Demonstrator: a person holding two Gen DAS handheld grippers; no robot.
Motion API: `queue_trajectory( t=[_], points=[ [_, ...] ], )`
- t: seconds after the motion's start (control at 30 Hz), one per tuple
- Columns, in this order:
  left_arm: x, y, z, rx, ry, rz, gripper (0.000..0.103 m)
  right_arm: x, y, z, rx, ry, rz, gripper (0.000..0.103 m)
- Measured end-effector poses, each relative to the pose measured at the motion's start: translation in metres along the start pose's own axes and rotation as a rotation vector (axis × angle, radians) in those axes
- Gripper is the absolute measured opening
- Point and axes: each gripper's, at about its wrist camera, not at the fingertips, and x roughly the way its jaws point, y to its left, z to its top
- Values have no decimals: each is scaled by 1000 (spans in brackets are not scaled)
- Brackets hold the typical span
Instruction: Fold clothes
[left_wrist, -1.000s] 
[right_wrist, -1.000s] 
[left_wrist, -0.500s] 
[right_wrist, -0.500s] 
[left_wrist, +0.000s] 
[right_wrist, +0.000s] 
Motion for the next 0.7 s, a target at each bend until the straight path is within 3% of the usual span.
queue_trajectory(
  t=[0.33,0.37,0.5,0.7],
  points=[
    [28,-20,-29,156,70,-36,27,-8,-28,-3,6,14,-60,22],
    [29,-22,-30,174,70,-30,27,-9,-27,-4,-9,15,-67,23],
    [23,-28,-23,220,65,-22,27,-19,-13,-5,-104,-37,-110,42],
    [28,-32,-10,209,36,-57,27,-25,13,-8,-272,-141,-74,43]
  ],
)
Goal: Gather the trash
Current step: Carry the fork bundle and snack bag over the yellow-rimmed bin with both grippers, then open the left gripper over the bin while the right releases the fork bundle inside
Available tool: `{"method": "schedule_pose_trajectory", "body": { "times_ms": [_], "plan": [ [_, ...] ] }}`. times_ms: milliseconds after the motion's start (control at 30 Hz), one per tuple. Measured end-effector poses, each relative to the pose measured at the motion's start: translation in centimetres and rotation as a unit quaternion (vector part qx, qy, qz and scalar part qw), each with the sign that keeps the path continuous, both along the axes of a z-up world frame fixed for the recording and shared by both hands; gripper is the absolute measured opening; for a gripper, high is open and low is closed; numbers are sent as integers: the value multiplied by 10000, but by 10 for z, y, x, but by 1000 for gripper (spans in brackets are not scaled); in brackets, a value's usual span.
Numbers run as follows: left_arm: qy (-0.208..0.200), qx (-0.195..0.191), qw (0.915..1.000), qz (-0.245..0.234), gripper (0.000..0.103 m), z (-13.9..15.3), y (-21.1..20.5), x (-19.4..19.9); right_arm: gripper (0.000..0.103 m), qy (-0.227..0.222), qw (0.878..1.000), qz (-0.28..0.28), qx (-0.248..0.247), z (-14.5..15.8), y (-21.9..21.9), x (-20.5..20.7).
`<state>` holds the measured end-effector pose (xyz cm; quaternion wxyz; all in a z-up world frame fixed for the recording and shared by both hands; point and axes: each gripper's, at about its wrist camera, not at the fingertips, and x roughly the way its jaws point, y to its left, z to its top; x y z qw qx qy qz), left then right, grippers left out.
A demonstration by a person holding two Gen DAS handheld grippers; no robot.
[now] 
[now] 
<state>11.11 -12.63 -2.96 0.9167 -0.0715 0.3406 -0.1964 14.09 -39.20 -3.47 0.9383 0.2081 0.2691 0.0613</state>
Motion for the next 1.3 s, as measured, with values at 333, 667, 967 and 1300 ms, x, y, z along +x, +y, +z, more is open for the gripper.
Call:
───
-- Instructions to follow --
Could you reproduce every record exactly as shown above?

-- Output for this exercise --
Demonstrator: a person holding two Gen DAS handheld grippers; no robot.
Motion API: `queue_trajectory( t=[_], points=[ [_, ...] ], )`
- t: seconds after the motion's start (control at 30 Hz), one per tuple
- Columns, in this order:
  left_arm: x, y, z, rx, ry, rz, gripper (0.000..0.103 m)
  right_arm: x, y, z, rx, ry, rz, gripper (0.000..0.103 m)
- Measured end-effector poses, each relative to the pose measured at the motion's start: translation in metres along the start pose's own axes and rotation as a rotation vector (axis × angle, radians) in those axes
- Gripper is the absolute measured opening
- Point and axes: each gripper's, at about its wrist camera, not at the fingertips, and x roughly the way its jaws point, y to its left, z to its top
- Values have no decimals: each is scaled by 1000 (spans in brackets are not scaled)
- Brackets hold the typical span
Instruction: Fold clothes
[left_wrist, -1.000s] 
[right_wrist, -1.000s] 
[left_wrist, -0.500s] 
[right_wrist, -0.500s] 
[left_wrist, +0.000s] 
[right_wrist, +0.000s] 
Motion for the next 0.7 s, a target at each bend until the straight path is within 3% of the usual span.
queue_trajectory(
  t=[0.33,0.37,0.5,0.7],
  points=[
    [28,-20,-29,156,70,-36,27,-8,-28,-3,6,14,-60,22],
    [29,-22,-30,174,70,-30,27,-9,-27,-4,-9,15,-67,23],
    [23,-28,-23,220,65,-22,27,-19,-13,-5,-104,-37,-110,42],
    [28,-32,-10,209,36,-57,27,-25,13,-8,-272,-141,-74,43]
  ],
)
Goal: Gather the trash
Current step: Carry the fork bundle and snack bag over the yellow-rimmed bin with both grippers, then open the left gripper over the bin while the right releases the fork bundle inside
Available tool: `{"method": "schedule_pose_trajectory", "body": { "times_ms": [_], "plan": [ [_, ...] ] }}`. times_ms: milliseconds after the motion's start (control at 30 Hz), one per tuple. Measured end-effector poses, each relative to the pose measured at the motion's start: translation in centimetres and rotation as a unit quaternion (vector part qx, qy, qz and scalar part qw), each with the sign that keeps the path continuous, both along the axes of a z-up world frame fixed for the recording and shared by both hands; gripper is the absolute measured opening; for a gripper, high is open and low is closed; numbers are sent as integers: the value multiplied by 10000, but by 10 for z, y, x, but by 1000 for gripper (spans in brackets are not scaled); in brackets, a value's usual span.
Numbers run as follows: left_arm: qy (-0.208..0.200), qx (-0.195..0.191), qw (0.915..1.000), qz (-0.245..0.234), gripper (0.000..0.103 m), z (-13.9..15.3), y (-21.1..20.5), x (-19.4..19.9); right_arm: gripper (0.000..0.103 m), qy (-0.227..0.222), qw (0.878..1.000), qz (-0.28..0.28), qx (-0.248..0.247), z (-14.5..15.8), y (-21.9..21.9), x (-20.5..20.7).
`<state>` holds the measured end-effector pose (xyz cm; quaternion wxyz; all in a z-up world frame fixed for the recording and shared by both hands; point and axes: each gripper's, at about its wrist camera, not at the fingertips, and x roughly the way its jaws point, y to its left, z to its top; x y z qw qx qy qz), left then right, grippers left out.
A demonstration by a person holding two Gen DAS handheld grippers; no robot.
[now] 
[now] 
<state>11.11 -12.63 -2.96 0.9167 -0.0715 0.3406 -0.1964 14.09 -39.20 -3.47 0.9383 0.2081 0.2691 0.0613</state>
Motion for the next 1.3 s, as measured, with values at 333, 667, 967 and 1300 ms, x, y, z along +x, +y, +z, more is open for the gripper.
Call:

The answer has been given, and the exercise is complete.